• _PROBLEM DESCRIPTION_: Each line below from the one containing "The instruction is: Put" through the one containing "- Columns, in" should be output exactly as it stands, and no other line should appear.

[Extracted records]

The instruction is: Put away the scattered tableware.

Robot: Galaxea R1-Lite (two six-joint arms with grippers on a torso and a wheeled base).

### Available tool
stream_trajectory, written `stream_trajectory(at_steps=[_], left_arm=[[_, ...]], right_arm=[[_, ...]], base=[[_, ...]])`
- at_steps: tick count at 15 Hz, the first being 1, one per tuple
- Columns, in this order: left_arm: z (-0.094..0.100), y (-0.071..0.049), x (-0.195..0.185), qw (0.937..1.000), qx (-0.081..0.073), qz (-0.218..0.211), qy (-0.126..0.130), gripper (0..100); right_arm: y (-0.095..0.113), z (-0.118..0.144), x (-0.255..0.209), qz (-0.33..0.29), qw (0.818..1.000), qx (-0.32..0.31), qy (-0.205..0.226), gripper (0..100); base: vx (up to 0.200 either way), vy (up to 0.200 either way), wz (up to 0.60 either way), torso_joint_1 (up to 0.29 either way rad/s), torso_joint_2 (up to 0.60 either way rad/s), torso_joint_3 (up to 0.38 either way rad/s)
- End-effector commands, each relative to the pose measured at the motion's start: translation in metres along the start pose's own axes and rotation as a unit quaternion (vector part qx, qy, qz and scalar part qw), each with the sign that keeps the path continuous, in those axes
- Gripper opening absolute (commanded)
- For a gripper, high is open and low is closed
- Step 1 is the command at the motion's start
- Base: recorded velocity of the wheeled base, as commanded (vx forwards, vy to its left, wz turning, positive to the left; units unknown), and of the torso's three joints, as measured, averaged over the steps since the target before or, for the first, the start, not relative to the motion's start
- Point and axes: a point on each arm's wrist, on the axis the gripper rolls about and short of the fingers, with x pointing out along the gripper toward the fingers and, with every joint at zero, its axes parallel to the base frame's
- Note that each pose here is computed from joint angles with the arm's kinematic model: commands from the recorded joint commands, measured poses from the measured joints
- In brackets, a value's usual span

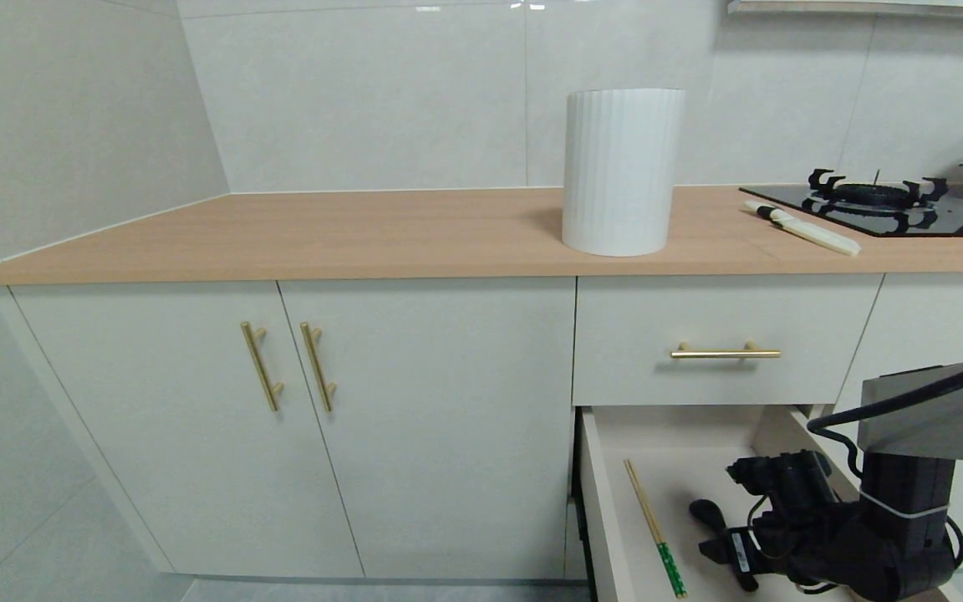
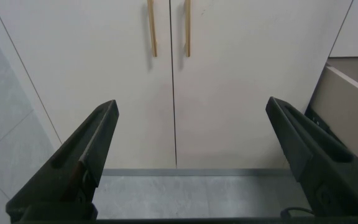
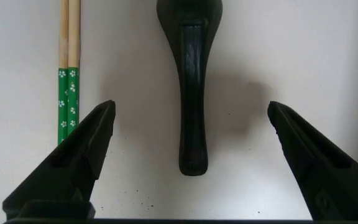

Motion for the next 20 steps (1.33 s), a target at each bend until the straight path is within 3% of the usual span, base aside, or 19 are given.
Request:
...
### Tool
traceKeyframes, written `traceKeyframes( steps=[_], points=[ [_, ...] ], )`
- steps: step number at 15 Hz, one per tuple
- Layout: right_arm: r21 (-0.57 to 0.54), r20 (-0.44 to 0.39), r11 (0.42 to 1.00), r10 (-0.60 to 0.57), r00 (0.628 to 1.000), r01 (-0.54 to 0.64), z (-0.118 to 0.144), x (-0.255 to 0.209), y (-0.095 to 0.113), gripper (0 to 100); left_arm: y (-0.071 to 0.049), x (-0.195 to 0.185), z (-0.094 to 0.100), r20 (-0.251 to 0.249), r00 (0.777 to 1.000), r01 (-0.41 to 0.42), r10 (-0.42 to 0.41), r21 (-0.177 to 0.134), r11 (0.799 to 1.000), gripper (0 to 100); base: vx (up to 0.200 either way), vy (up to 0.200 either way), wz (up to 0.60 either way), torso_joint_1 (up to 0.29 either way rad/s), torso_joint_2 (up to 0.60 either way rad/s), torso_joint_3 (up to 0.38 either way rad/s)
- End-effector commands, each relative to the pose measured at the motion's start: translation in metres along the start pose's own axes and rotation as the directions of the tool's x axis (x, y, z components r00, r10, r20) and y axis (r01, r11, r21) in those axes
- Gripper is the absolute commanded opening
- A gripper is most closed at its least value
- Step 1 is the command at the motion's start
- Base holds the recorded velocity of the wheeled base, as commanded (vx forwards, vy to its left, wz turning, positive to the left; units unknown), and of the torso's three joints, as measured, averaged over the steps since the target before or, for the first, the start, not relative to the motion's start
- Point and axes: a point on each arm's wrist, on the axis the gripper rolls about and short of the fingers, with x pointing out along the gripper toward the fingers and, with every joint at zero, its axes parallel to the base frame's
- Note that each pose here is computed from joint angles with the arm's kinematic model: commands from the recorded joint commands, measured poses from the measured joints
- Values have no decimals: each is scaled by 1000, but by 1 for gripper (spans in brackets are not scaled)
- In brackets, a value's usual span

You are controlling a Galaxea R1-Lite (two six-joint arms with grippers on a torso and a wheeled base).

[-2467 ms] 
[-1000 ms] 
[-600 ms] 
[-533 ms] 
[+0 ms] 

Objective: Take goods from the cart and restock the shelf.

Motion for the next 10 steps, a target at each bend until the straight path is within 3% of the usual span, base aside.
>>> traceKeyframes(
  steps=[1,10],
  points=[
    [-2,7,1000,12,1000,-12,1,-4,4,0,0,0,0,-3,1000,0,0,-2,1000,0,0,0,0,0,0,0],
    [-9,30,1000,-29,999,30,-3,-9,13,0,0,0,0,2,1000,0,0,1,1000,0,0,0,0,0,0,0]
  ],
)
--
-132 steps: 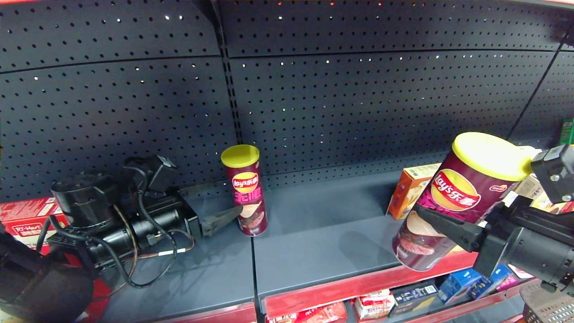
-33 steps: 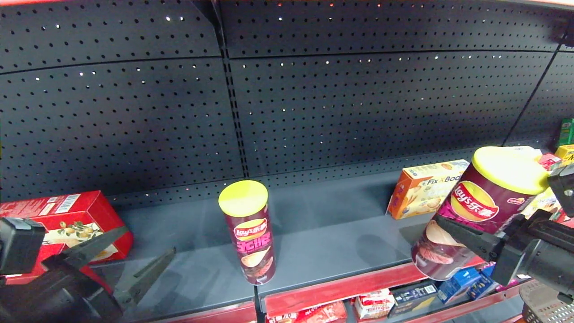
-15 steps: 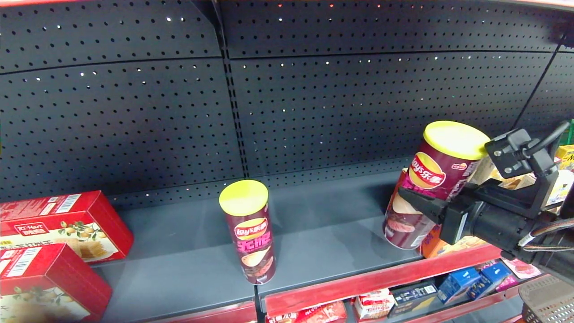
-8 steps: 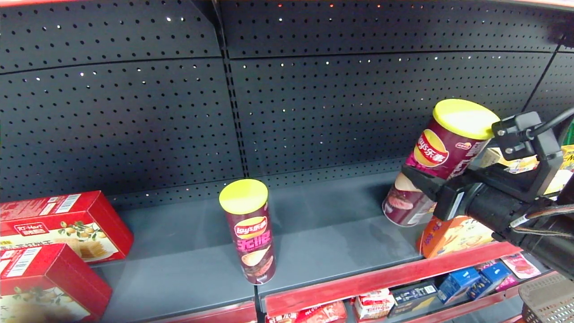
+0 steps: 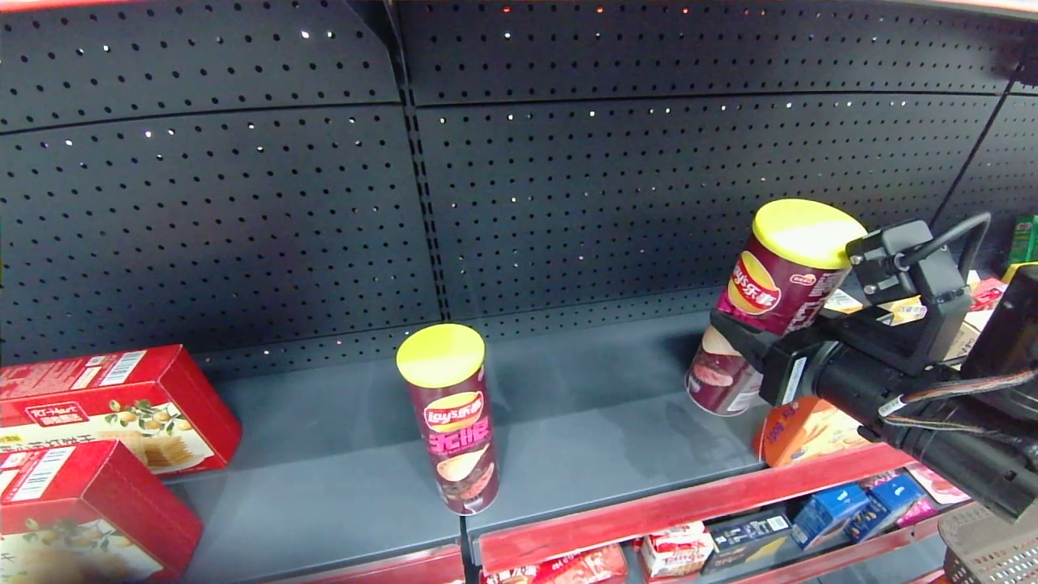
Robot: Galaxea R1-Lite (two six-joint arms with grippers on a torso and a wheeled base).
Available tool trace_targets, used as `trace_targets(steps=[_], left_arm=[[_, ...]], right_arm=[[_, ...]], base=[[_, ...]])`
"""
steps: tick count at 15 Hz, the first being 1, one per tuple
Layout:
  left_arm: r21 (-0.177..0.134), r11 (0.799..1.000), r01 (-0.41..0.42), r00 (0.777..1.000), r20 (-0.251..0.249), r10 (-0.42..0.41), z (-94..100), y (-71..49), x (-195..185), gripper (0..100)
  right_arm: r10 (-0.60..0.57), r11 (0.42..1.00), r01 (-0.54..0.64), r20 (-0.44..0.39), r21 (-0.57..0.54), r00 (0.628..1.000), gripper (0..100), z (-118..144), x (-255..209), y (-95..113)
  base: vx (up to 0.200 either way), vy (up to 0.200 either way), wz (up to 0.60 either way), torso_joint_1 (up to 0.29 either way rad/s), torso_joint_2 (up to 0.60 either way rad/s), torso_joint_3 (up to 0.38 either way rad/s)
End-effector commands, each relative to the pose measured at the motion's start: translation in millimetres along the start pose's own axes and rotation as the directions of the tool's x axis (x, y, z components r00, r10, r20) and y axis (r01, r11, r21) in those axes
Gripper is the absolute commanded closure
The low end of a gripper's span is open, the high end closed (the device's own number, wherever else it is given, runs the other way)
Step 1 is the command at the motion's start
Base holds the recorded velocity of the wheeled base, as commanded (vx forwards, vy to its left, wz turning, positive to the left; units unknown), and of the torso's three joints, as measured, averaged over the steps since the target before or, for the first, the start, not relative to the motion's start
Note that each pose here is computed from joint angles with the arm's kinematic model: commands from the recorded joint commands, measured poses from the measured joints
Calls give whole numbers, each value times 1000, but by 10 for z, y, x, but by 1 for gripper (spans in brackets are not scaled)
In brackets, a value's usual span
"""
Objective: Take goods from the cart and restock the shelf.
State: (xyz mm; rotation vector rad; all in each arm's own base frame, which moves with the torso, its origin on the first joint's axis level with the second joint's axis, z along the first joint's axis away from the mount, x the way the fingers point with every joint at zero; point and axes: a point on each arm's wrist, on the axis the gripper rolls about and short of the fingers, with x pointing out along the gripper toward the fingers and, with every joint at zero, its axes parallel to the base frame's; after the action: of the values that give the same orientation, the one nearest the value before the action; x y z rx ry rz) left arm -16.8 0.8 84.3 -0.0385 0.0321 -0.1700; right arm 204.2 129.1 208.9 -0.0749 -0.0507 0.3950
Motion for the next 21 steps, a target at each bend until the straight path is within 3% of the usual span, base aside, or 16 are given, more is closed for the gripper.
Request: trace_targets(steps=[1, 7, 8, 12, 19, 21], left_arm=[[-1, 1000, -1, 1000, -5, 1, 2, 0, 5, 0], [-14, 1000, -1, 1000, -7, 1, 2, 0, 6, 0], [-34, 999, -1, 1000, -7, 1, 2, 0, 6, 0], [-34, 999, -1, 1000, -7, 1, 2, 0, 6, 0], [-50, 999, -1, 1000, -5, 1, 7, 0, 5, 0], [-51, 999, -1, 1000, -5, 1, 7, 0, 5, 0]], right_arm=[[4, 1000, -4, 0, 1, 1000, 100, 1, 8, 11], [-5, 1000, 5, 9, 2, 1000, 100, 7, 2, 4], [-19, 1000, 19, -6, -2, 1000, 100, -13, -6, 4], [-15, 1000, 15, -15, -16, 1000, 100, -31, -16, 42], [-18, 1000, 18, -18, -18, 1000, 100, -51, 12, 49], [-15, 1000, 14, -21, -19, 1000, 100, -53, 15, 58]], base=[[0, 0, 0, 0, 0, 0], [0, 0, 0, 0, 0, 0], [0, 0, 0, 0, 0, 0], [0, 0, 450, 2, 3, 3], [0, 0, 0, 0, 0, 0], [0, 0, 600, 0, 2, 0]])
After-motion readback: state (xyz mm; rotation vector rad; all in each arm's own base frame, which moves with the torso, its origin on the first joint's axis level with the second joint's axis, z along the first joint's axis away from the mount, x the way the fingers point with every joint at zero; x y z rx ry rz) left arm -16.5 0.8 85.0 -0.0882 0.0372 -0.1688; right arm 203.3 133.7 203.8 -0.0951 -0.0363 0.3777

• _OUTPUT OF THE TASK_:
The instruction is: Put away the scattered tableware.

Robot: Galaxea R1-Lite (two six-joint arms with grippers on a torso and a wheeled base).

### Available tool
stream_trajectory, written `stream_trajectory(at_steps=[_], left_arm=[[_, ...]], right_arm=[[_, ...]], base=[[_, ...]])`
- at_steps: tick count at 15 Hz, the first being 1, one per tuple
- Columns, in this order: left_arm: z (-0.094..0.100), y (-0.071..0.049), x (-0.195..0.185), qw (0.937..1.000), qx (-0.081..0.073), qz (-0.218..0.211), qy (-0.126..0.130), gripper (0..100); right_arm: y (-0.095..0.113), z (-0.118..0.144), x (-0.255..0.209), qz (-0.33..0.29), qw (0.818..1.000), qx (-0.32..0.31), qy (-0.205..0.226), gripper (0..100); base: vx (up to 0.200 either way), vy (up to 0.200 either way), wz (up to 0.60 either way), torso_joint_1 (up to 0.29 either way rad/s), torso_joint_2 (up to 0.60 either way rad/s), torso_joint_3 (up to 0.38 either way rad/s)

For this exercise, nothing more remains to be done.